The British campaign against the Thuggee cult in India in the 1830s not only brought a useful word for brutal criminals to the English language, it was a crucial step in solidifying colonial control of the subcontinent. That’s true regardless of whether there was a real Thuggee cult—bands of men who killed travellers as part of their worship of the goddess Kali—as opposed to mundane gangs of murderers for profit, as many modern scholars believe. The suppression campaign was also a key brick in the wall of what Edward Said later called Orientalism, the Western assumption of superiority—as much moral and even cognitive as technological—over Eastern cultures. From Wilkie Collins onwards, the exciting defeat of wily but depraved Orientals by effortlessly superior Englishmen was a staple of Victorian literature.
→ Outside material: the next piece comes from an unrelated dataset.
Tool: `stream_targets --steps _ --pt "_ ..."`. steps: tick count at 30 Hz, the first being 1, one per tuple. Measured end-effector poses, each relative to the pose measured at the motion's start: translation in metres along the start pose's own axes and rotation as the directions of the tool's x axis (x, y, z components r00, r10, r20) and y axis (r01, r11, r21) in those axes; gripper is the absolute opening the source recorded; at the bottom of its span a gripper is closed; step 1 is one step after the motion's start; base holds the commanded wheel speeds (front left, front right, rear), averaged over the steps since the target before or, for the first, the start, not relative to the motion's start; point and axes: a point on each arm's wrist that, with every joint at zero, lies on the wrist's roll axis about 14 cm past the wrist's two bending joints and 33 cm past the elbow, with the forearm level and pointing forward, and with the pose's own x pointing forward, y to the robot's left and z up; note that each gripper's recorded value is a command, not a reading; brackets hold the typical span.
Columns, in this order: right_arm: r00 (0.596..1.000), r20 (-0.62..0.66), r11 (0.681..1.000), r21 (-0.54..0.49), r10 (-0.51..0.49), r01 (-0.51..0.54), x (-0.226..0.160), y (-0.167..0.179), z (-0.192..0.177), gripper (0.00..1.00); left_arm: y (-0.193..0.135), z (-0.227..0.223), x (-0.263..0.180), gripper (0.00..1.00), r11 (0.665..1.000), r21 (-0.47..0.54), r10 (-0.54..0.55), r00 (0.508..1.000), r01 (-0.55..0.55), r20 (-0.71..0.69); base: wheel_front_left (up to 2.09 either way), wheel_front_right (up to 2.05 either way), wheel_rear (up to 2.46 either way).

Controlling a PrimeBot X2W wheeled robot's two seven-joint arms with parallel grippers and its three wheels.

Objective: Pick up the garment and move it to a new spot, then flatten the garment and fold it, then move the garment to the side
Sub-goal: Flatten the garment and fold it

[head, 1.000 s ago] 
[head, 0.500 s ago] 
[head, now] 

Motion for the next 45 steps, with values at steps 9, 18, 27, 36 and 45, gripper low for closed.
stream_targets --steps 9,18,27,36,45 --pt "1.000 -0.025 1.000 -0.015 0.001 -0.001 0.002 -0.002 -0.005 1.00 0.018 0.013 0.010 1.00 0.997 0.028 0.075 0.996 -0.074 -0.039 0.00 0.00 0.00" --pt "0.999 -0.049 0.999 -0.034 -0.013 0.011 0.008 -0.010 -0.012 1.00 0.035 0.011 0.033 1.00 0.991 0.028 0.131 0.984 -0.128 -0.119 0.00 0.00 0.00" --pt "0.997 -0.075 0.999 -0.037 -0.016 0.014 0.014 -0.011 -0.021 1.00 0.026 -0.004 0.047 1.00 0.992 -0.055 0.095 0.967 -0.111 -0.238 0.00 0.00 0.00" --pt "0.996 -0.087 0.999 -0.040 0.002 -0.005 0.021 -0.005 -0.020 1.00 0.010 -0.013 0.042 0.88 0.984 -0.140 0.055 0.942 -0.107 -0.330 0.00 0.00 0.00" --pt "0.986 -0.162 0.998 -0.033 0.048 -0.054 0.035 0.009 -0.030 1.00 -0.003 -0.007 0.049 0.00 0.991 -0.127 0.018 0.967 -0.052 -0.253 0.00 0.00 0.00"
Khair, an Indian poet who teaches literature at a Danish university, turns the Orientalist trope inside out in his engaging novel. It’s London in 1837, and Capt. William T. Meadows has brought home from India, for further phrenological research, a confessed Thug named Amir Ali. (The two names are Khair’s nod to history: Amir Ali was the Thug killer who first led the British to a mass grave of victims, and in 1839 Philip Meadows Taylor wrote the first novel about the cult, Confessions of a Thug.) Naturally, when someone begins relieving London’s poor of their heads, suspicion falls on the outsider. Amir, who has secrets—as well as his neck—to protect, has no choice but to seek out the real killer.
The literary fun and games, which also include Indian versions of Victorian characters—a woman named Qui Hy does a mean Punjabi Madame Defarge—is only part of the charm of Khair’s hall of mirrors. There’s a neat little mystery in here too, even if those who ponder the author’s ironic question—just where do skull-lusting phrenologists, who actually believe character and fate can be read in the contours of a brain case, get off accusing other cultures of inferiority?—can see the answer coming.